Disciple de Jean De Herdt dès la fin des années 1940, témoin des méthodes Kawaishi et Abe, René Miksa est de la trempe de ces illustres aînés qui ont dédié leur existence au judo. Une histoire ininterrompue de transmission, comme avec son « bébé » Maurienne Judo qui a célébré ses soixante ans en 2019 sous la direction de son fils Edmond.
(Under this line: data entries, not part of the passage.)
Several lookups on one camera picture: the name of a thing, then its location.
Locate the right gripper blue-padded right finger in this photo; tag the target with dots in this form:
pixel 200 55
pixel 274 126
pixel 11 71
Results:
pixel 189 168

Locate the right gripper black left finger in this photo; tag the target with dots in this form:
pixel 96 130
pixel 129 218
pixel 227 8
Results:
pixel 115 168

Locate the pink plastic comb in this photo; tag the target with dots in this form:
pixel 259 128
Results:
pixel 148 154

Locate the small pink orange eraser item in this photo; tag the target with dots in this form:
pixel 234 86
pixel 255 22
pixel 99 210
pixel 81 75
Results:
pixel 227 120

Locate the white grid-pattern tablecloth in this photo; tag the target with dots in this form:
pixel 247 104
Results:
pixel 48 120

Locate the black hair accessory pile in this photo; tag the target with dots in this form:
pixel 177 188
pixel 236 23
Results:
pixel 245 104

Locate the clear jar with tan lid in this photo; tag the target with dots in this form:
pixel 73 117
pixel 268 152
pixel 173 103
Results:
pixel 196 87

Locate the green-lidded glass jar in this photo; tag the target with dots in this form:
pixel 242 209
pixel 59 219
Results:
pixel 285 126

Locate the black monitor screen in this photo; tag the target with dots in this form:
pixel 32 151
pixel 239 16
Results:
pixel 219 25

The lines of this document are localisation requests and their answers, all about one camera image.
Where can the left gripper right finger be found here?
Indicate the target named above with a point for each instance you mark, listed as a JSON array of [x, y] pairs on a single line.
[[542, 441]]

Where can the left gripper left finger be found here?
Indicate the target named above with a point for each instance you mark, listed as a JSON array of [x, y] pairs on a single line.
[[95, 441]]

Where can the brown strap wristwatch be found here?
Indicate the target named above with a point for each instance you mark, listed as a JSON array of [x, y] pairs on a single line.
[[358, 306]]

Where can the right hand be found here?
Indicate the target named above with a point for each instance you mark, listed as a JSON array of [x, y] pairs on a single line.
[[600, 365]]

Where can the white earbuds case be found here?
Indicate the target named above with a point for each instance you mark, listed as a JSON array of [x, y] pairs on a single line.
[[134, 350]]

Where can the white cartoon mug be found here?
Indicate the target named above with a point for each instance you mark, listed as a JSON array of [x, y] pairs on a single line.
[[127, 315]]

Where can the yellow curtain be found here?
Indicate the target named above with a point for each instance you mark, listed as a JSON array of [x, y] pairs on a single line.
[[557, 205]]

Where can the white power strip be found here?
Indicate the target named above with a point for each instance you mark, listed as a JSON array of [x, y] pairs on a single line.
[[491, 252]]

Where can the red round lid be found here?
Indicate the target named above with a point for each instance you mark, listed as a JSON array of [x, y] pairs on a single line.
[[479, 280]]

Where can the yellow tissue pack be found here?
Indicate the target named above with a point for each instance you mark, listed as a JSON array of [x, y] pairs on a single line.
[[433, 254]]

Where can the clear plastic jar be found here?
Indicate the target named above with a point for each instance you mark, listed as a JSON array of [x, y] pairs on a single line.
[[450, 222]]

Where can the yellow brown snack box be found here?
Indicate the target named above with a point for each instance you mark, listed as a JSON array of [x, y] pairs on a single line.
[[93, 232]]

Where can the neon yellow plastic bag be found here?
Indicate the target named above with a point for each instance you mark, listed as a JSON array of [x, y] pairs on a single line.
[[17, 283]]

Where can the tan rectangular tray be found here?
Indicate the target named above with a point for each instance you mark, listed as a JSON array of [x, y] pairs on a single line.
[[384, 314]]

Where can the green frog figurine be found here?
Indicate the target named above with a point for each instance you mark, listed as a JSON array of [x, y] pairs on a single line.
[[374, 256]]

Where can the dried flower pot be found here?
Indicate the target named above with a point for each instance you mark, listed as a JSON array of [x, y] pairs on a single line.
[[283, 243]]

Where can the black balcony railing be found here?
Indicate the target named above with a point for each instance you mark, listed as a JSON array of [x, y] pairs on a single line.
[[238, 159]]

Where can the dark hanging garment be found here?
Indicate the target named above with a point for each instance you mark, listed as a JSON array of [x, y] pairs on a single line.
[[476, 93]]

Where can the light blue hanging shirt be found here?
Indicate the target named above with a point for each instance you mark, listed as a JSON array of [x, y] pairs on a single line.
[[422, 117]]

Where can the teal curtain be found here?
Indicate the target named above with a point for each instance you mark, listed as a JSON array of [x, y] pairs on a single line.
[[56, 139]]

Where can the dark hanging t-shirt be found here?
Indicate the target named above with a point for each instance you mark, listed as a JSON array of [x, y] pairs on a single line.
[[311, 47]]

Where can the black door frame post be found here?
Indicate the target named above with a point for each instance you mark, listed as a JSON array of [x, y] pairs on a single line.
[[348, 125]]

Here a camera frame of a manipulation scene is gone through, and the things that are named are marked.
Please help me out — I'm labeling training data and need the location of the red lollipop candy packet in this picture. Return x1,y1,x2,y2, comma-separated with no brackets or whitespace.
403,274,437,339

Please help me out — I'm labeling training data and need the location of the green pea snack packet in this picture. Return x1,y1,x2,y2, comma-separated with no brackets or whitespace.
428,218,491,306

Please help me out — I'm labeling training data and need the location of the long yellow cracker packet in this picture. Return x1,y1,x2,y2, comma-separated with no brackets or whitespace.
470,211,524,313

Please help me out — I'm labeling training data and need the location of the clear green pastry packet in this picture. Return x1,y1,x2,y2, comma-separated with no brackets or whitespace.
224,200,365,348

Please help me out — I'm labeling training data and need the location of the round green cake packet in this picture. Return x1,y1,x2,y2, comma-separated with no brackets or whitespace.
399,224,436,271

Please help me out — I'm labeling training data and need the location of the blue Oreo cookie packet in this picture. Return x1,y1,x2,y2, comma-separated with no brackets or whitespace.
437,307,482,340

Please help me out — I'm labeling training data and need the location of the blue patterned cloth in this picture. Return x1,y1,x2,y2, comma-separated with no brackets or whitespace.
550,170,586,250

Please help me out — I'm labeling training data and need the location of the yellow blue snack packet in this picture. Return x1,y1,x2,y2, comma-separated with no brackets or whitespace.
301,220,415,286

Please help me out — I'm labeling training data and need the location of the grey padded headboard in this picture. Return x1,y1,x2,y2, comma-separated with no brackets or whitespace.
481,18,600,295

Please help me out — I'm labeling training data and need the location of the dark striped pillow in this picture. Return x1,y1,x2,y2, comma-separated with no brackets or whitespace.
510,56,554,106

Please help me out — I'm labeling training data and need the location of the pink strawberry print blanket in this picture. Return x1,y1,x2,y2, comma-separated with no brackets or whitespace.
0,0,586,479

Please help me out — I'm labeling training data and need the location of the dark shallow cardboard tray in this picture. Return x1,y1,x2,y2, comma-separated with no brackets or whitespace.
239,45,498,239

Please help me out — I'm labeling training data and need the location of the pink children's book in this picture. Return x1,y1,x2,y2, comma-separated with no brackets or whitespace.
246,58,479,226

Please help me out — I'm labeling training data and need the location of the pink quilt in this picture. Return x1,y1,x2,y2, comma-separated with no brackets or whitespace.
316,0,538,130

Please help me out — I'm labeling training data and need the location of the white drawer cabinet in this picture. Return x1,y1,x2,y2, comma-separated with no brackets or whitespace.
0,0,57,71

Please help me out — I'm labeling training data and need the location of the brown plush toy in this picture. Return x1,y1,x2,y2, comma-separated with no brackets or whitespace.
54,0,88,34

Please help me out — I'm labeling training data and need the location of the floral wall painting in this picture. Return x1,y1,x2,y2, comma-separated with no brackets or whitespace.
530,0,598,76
1948, BOULEVARD SAINT-GERMAIN
« C’est en janvier 1948 que je foule pour la première fois un tatami. Je faisais jusque-là de la boxe au Ring de Pantin, mais Jean, mon frère aîné, était inquiet du fait des nombreux de cas de cécité chez les boxeurs. Musicien, il était très content de pouvoir financer mes cours auprès de Jean De Herdt (premier ceinture noire de France, NDLR). Dès mon premier essai, je suis émerveillé par la subtilité, la finesse et la finalité du judo, qui est de mettre l’adversaire sur le dos ! Les entraînements de Jean De Herdt, dont l’imposante stature m’impressionne, sont durs, très durs même, j’en bave mais cela me convient. Je travaille régulièrement avec un homme plus âgé que moi, d’une extrême gentillesse derrière tous ces efforts intenses, qui me propose de l’appeler « l’Explorateur » au motif que son prénom est trop compliqué. Ce n’est que bien plus tard que j’apprendrai qu’il s’agissait de Paul-Émile Victor (célèbre ethnologue et scientifique, fondateur et responsable des Expéditions Polaires Françaises pendant près de trente ans, NDLR). Sur le tapis, beaucoup de grands judokas, parmi lesquels Jean Beaujean, Serge Oudard, Jean Gillet ou Guy Cauquil – dont je vais plus tard devenir l’assistant à la Madeleine – qui me font progresser et me permettent d’être finaliste des championnats de France juniors toutes catégories en 1949. Ne pas remporter ce titre fut un drame intérieur qui m’a servi quand mes élèves connurent à leur tour des moments difficiles.

LE KUMIKATA PEUT ATTENDRE
Un enfant ne peut pas courir s’il n’a pas appris à marcher. De la même manière, donner trop tôt trop d’importance au kumikata n’est pas bénéfique, car le judoka doit s’adapter à l’adversaire en fonction de l’opposition, sans être obnubilé par sa garde et son spécial. Le corps réagit selon ses sensations et, au besoin, il les provoque, après des heures de préparation des principes d’attaque et de défense qui contribuent à créer une faiblesse chez l’autre. Déplacements dans le vide, tandoku-renshu, tsugi-ashi, tai-sabaki, sans oublier le hara qui dirige et qui transmet, tout ça doit se travailler comme on respire. Il faut aussi voir le randori comme l’application de tous les principes d’attaques, exécutés dans l’esprit, et non comme une compétition. Ce n’est qu’avec des corps entraînés avec souplesse, disponibles pour anticiper dans n’importe quelle direction, qu’il est alors pertinent de parler de kumikata. Il faut d’abord prendre un grand plaisir à faire du judo avant d’y mettre la force, sur laquelle se base trop le judo actuel selon moi.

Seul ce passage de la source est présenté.